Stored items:
● ● ● ● ●

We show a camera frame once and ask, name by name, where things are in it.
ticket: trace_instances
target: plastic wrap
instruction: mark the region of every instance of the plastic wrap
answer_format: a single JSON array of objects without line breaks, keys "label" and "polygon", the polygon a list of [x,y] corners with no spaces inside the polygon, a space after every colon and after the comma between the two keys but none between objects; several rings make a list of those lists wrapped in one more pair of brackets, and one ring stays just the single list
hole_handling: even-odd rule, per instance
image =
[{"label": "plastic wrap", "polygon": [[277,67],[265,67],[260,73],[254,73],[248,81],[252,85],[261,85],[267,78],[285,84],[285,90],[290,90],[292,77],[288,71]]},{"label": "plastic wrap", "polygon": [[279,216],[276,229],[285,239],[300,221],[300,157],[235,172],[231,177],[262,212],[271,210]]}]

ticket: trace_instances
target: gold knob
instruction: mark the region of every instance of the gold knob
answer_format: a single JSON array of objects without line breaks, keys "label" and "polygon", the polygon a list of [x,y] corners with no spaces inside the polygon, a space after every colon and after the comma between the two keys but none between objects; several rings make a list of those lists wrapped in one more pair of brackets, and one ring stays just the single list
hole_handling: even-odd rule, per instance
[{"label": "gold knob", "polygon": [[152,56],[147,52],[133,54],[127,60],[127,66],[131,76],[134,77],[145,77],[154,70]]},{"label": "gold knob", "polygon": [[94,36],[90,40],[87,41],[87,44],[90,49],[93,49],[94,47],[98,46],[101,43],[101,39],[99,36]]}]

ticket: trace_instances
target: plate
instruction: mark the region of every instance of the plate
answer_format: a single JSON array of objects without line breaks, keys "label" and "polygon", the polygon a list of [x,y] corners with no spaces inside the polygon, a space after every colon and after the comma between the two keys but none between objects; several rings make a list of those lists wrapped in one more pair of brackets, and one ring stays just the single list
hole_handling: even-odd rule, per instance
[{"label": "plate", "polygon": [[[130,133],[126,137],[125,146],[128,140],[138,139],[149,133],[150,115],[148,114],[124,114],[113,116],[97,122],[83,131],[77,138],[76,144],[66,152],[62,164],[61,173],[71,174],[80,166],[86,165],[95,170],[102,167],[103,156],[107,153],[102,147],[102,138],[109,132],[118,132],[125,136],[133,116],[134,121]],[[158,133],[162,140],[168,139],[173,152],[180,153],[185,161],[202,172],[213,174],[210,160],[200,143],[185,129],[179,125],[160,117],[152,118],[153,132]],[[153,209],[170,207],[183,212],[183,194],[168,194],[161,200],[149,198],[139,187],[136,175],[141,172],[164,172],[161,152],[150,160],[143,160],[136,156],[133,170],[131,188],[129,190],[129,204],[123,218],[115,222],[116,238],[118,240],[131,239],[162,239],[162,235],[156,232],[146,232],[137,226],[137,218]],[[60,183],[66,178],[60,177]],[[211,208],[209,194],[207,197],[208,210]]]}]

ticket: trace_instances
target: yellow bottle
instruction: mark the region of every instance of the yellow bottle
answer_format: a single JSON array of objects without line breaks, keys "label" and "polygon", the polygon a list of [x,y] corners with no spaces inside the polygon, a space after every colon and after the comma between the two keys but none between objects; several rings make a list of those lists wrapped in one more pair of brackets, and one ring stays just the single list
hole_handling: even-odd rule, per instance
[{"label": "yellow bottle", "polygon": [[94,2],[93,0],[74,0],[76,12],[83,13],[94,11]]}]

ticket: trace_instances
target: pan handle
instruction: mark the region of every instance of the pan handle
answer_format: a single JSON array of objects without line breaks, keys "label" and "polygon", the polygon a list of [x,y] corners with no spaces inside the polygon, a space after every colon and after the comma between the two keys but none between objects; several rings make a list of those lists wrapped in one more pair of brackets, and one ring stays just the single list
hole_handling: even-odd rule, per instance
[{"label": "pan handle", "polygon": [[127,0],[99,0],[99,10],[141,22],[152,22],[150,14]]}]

● ● ● ● ●

Task objective: A verbatim output of all the data above is needed.

Solution below:
We show a camera frame once and ask, name by name, where things are in it.
ticket: trace_instances
target: plastic wrap
instruction: mark the region of every instance of the plastic wrap
answer_format: a single JSON array of objects without line breaks, keys "label" and "polygon", the polygon a list of [x,y] corners with no spaces inside the polygon, a space after every colon and after the comma between the two keys but none between objects; several rings make a list of those lists wrapped in one more pair of brackets, and one ring stays just the single list
hole_handling: even-odd rule, per instance
image =
[{"label": "plastic wrap", "polygon": [[277,67],[265,67],[260,73],[254,73],[248,81],[252,85],[261,85],[267,78],[285,84],[285,90],[290,90],[292,77],[288,71]]},{"label": "plastic wrap", "polygon": [[279,216],[276,229],[285,239],[300,221],[300,157],[235,172],[231,177],[262,212],[271,210]]}]

ticket: trace_instances
target: gold knob
instruction: mark the region of every instance of the gold knob
answer_format: a single JSON array of objects without line breaks, keys "label" and "polygon", the polygon a list of [x,y] corners with no spaces inside the polygon, a space after every colon and after the comma between the two keys but none between objects; several rings make a list of those lists wrapped in one more pair of brackets, and one ring stays just the single list
hole_handling: even-odd rule, per instance
[{"label": "gold knob", "polygon": [[152,56],[147,52],[133,54],[127,60],[127,66],[131,76],[134,77],[145,77],[154,70]]},{"label": "gold knob", "polygon": [[94,36],[90,40],[87,41],[87,44],[90,49],[93,49],[94,47],[98,46],[101,43],[101,39],[99,36]]}]

ticket: trace_instances
target: plate
instruction: mark the region of every instance of the plate
answer_format: a single JSON array of objects without line breaks, keys "label" and "polygon", the polygon a list of [x,y] corners with no spaces inside the polygon, a space after every colon and after the comma between the two keys but none between objects; several rings make a list of those lists wrapped in one more pair of brackets, and one ring stays just the single list
hole_handling: even-odd rule, per instance
[{"label": "plate", "polygon": [[[130,133],[126,137],[125,146],[128,140],[138,139],[149,133],[150,115],[148,114],[124,114],[113,116],[97,122],[83,131],[77,138],[76,144],[66,152],[62,164],[61,173],[71,174],[80,166],[86,165],[95,170],[102,167],[103,156],[107,153],[102,147],[102,138],[109,132],[118,132],[125,136],[133,116],[134,121]],[[158,133],[162,140],[168,139],[173,152],[180,153],[185,161],[202,172],[213,174],[210,160],[200,143],[185,129],[179,125],[160,117],[152,118],[153,132]],[[153,209],[170,207],[183,212],[183,194],[168,194],[161,200],[149,198],[139,187],[136,175],[141,172],[164,172],[161,152],[150,160],[143,160],[136,156],[133,170],[131,188],[129,190],[129,204],[123,218],[115,222],[116,238],[118,240],[131,239],[162,239],[162,235],[156,232],[146,232],[137,226],[137,218]],[[60,183],[66,178],[60,177]],[[211,208],[209,194],[207,197],[208,210]]]}]

ticket: trace_instances
target: yellow bottle
instruction: mark the region of every instance of the yellow bottle
answer_format: a single JSON array of objects without line breaks, keys "label" and "polygon", the polygon a list of [x,y] corners with no spaces inside the polygon, a space after every colon and after the comma between the two keys but none between objects; several rings make a list of those lists wrapped in one more pair of brackets, and one ring stays just the single list
hole_handling: even-odd rule, per instance
[{"label": "yellow bottle", "polygon": [[94,2],[93,0],[74,0],[76,12],[83,13],[94,11]]}]

ticket: trace_instances
target: pan handle
instruction: mark the region of every instance of the pan handle
answer_format: a single JSON array of objects without line breaks, keys "label" and "polygon", the polygon a list of [x,y] corners with no spaces inside the polygon, a space after every colon and after the comma between the two keys but none between objects; several rings make a list of those lists wrapped in one more pair of brackets, and one ring stays just the single list
hole_handling: even-odd rule, per instance
[{"label": "pan handle", "polygon": [[127,0],[99,0],[99,10],[141,22],[152,22],[150,14]]}]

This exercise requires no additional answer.